Instructions to follow:
With pictures left out, retype the lines from the start of the records through the one that contains "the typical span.".

Data excerpts:
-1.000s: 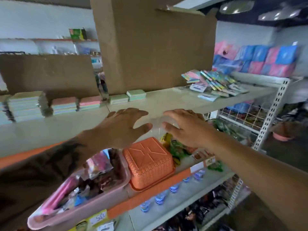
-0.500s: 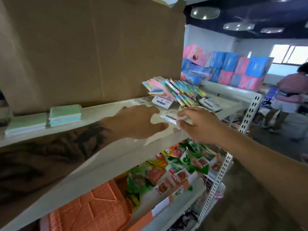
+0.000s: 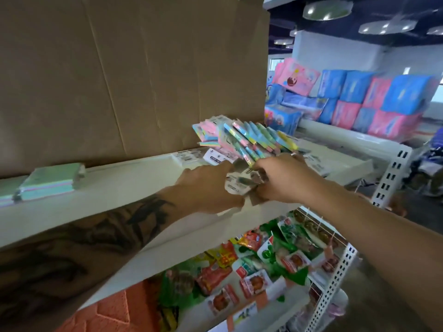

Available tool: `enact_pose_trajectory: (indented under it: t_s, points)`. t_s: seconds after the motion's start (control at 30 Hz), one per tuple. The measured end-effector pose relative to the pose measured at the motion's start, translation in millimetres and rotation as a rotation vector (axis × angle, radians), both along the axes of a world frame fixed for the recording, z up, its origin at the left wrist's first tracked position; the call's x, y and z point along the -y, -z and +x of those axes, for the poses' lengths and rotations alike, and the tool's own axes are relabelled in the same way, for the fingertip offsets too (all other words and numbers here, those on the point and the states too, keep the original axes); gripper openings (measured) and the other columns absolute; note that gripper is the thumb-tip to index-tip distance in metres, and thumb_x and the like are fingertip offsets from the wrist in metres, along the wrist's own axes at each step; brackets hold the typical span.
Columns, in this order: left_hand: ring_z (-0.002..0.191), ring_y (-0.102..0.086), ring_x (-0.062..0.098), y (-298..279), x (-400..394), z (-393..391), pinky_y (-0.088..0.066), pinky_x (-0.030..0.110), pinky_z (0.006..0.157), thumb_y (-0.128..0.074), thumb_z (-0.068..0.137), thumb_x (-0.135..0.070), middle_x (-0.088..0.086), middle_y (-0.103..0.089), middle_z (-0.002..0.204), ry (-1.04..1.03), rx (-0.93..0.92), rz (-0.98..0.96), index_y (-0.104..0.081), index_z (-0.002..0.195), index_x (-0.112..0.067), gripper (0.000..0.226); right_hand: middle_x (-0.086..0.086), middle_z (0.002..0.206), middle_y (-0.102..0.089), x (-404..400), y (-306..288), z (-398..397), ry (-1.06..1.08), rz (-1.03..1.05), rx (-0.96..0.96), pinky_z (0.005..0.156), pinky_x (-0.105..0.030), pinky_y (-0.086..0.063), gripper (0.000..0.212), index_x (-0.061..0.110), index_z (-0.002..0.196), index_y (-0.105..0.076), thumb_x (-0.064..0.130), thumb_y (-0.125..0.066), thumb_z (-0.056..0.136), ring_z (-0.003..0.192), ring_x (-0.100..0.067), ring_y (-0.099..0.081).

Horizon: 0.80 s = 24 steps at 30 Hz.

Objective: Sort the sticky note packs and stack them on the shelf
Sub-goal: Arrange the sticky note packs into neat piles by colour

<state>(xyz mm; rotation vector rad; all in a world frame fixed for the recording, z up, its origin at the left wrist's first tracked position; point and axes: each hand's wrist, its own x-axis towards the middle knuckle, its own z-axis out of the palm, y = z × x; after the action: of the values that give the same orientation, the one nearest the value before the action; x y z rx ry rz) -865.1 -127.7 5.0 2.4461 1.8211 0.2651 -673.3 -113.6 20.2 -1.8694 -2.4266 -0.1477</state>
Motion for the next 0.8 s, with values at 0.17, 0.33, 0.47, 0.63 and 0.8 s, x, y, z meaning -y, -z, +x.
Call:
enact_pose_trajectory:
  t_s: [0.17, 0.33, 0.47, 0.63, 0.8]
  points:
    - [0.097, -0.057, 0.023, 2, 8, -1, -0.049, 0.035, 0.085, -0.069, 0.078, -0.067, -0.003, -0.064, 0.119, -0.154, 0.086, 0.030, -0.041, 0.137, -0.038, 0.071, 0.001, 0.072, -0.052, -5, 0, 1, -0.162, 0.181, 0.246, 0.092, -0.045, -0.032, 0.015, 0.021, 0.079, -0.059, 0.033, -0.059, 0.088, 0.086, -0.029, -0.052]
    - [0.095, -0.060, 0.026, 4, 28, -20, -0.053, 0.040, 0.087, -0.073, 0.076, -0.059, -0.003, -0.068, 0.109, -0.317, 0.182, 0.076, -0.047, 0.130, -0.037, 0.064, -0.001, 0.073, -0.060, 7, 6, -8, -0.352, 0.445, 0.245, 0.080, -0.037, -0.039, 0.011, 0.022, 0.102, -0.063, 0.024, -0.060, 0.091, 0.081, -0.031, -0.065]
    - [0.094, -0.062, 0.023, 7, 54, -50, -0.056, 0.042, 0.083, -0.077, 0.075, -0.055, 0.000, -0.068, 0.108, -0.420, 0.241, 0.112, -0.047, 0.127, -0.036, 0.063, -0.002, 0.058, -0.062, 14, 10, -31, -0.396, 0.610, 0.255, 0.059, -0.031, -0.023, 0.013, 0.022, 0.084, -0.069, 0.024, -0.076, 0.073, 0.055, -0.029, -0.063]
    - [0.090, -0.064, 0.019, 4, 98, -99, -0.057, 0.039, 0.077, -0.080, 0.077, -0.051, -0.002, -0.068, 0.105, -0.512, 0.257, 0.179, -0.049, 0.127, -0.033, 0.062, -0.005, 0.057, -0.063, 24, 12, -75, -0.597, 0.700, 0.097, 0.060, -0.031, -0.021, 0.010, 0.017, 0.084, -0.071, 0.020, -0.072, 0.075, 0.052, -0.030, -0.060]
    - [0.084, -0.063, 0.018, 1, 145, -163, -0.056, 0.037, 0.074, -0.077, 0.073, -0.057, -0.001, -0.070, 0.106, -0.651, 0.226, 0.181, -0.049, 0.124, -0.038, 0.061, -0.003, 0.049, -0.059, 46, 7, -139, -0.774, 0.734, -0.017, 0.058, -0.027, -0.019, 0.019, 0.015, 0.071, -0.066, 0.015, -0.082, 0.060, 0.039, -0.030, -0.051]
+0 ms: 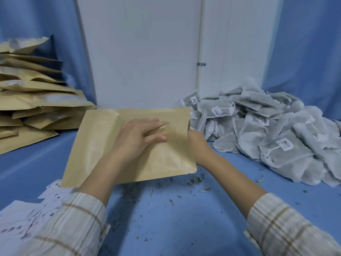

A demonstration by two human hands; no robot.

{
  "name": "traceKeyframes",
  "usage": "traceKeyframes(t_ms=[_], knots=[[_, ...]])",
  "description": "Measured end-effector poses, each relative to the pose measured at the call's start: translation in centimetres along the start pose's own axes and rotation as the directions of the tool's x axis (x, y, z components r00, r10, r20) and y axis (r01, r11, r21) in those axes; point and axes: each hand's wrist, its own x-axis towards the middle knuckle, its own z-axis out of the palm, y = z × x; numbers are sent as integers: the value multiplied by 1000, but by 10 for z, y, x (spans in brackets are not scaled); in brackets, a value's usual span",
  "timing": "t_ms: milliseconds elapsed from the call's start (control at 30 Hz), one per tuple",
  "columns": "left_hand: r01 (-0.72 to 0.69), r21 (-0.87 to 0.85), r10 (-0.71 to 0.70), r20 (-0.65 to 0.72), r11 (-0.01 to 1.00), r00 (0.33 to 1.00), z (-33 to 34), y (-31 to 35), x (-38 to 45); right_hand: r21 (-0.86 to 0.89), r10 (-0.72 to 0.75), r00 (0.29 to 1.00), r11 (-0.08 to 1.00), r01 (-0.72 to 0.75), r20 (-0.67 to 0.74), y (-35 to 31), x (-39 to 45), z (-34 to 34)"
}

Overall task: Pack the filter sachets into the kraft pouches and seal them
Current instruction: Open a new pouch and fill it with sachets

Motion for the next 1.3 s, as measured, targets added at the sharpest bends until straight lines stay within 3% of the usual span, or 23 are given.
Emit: traceKeyframes(t_ms=[67, 167, 300, 400, 533, 633, 667, 733, 800, 833, 900, 967, 1067, 1167, 1300], knots=[[49, -77, -50, -14, 996, 999, 12, -5, 5, 51, -127, 974, 989, 139, -189, 22, -5, -3], [123, -195, -141, -81, 973, 987, 36, -13, 11, 103, 14, 944, 994, 21, -330, 64, -3, -11], [189, -201, -207, -75, 961, 975, 67, -25, 23, -278, 201, 945, 921, -272, -258, 126, 6, -19], [213, -220, -231, -61, 952, 971, 85, -30, 31, -477, 230, 954, 827, -296, -193, 154, 8, -17], [218, -229, -232, -35, 949, 972, 100, -29, 37, -533, 334, 922, 753, -386, -196, 172, 16, -12], [225, -243, -239, -29, 944, 971, 104, -27, 41, -536, 235, 919, 755, -378, -317, 172, 20, -14], [225, -242, -239, -30, 944, 971, 104, -27, 42, -475, 184, 894, 793, -381, -409, 168, 20, -14], [218, -239, -233, -38, 946, 972, 104, -26, 41, -257, 151, 772, 889, -379, -617, 155, 22, -18], [215, -246, -233, -46, 945, 971, 104, -26, 40, 91, 298, 613, 934, -346, -731, 143, 24, -27], [217, -251, -236, -50, 943, 970, 103, -26, 39, 312, 435, 546, 899, -307, -716, 139, 26, -31], [229, -267, -251, -48, 936, 967, 102, -27, 39, 713, 691, 490, 677, -180, -532, 137, 24, -35], [256, -302, -278, -30, 918, 960, 102, -27, 39, 877, 748, 557, 476, -69, -362, 136, 16, -30], [268, -305, -289, -26, 914, 957, 104, -27, 39, 962, 644, 729, 262, 78, -234, 130, 9, -18], [260, -240, -270, -9, 935, 963, 107, -28, 39, 972, 567, 799, 219, 91, -203, 123, 12, -18], [252, -172, -254, 11, 952, 967, 106, -30, 38, 963, 595, 760, 215, 160, -259, 124, 14, -31]])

Expected answer:
-1.000s: 
-0.500s: 
+0.000s: 

Available tool: `enact_pose_trajectory: (indented under it: t_s, points)`. t_s: seconds after the motion's start (control at 30 Hz), one per tuple. The measured end-effector pose relative to the pose measured at the motion's start, translation in millimetres and rotation as a rotation vector (axis × angle, radians), both along the axes of a world frame fixed for the recording, z up, its origin at the left wrist's first tracked position; the call's x, y and z point along the -y, -z and +x of those axes, for the poses' lengths and rotations alike, and the tool's own axes are relabelled in the same way, for the fingertip offsets too (all other words and numbers here, those on the point and the states too, keep the original axes); gripper openings (measured) and the other columns absolute; note that gripper is the thumb-tip to index-tip distance in metres, and thumb_x and the like are fingertip offsets from the wrist in metres, along the wrist's own axes at each step; brackets hold the typical span.

Nothing further is needed to complete this exercise.